GearHead Wednesday 14-13
Got a gear question you want answered? I want to help and answer it. Send your gear questions to me at Gear Questions and I’ll do my best every Wednesday to answer as many questions as I can. Lots of great questions this week and a couple didn’t copy over for on the road, so thanks for sending them all with some getting answered next week! Keep in mind the answers are just my $.02 worth and you have to take what works for you and your photography and embrace it and ignore the rest. So here’s this weeks questions ….
I have an opportunity to fly in a small plane from Lone Pine to Lee Vining so I can take some general landscape shots of the Sierra crest. I’m wanting to get pictures of the Whitney area, the Palisade Glacier, the Minarets, Mono Lake, etc. I also want to get general context shots of each of the communities in the valley showing the Sierra crest in the background. I’m not likely to get a chance like this again, so I can’t experiment and go back later if my shots don’t turn out. Do you have any suggestions or tricks for shooting though a window of a moving plane? I assume I want fast shutter speeds, do I attempt to pan with the speed of the plane, any special filters to use? I’ve got a D800e and I assume my 24-70 and 70-200 will be the lenses to go with.

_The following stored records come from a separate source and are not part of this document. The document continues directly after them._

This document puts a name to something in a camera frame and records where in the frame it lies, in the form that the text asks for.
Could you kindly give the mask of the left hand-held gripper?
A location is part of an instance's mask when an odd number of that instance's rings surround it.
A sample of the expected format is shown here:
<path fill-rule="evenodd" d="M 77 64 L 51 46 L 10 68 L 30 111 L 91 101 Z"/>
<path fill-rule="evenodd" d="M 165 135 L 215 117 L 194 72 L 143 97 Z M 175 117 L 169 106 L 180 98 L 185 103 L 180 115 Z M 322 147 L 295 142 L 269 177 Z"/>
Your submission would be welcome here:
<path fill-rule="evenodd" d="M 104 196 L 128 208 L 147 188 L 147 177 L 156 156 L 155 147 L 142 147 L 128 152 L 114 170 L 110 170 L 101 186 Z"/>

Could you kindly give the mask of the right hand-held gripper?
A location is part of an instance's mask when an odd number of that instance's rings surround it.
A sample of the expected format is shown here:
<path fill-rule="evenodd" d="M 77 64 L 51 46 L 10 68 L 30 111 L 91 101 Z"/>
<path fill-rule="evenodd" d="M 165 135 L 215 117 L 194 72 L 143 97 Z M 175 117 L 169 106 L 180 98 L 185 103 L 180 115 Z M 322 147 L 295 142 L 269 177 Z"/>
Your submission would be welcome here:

-Don, what a great opportunity! Since this is GearHead Wed, I’m going to talk about the gear first. To be honest with you, that’s not a great body choice. Reason, couldn’t find a slower camera with a smaller buffer if you tried. When you’re flying, you have that chance for the shot just once and that is a split second. If you see “the” shot you and you don’t get it the first time, that’s it. While the D800e captures tons of detail, it don’t do it fast.
The lens selection is right on! The 24-70AFS and 70-200VR2 are perfect! Just be sure you’re not shooting in AF mode but Manual mode. Again, has to do with speed. If the camera looses focuses and starts searching, the photo might be gone. You don’t change altitude that much so once you have focus, you’ll have focus.
When it comes to technique, you have to be concerned about reflections from the inside the window. At the same time, the plex is real soft so you can’t scratch it. First, clean the inside of the plex. Next, use a rubber, collapsed rubber shade to protect the plex. Lastly, cut the sleeve off a black sweatshirt and stick the lens through the sleeve and push it up against the plex to block all reflections. Lastly, have fun!
I have a number of Nikkor AF lenses, all of which work perfectly on my D7100 with the exception of one – my 18-200mm.
Nikon claims that it is set to their “Factory Standard” but it still gives me a soft image at 70 mm, sharp at 100 mm and poor at 200 mm. And on any given day that may change. The AF Fine-tune does not help. Have you ever experienced this, and is there a solution? Also, how often, and how do you check to see if your zoom lenses are working up to par?
My sincere thanks for your help and for the great photography insight that you share with all of us.
Mr B from Chicago
-B from Chicago, sounds like you have one helluva dilemma! I have not had that issue and this is the first time I’ve heard of it. It sounds like there is an element out of alignment from impact. I would send it back to Nikon to have it checked.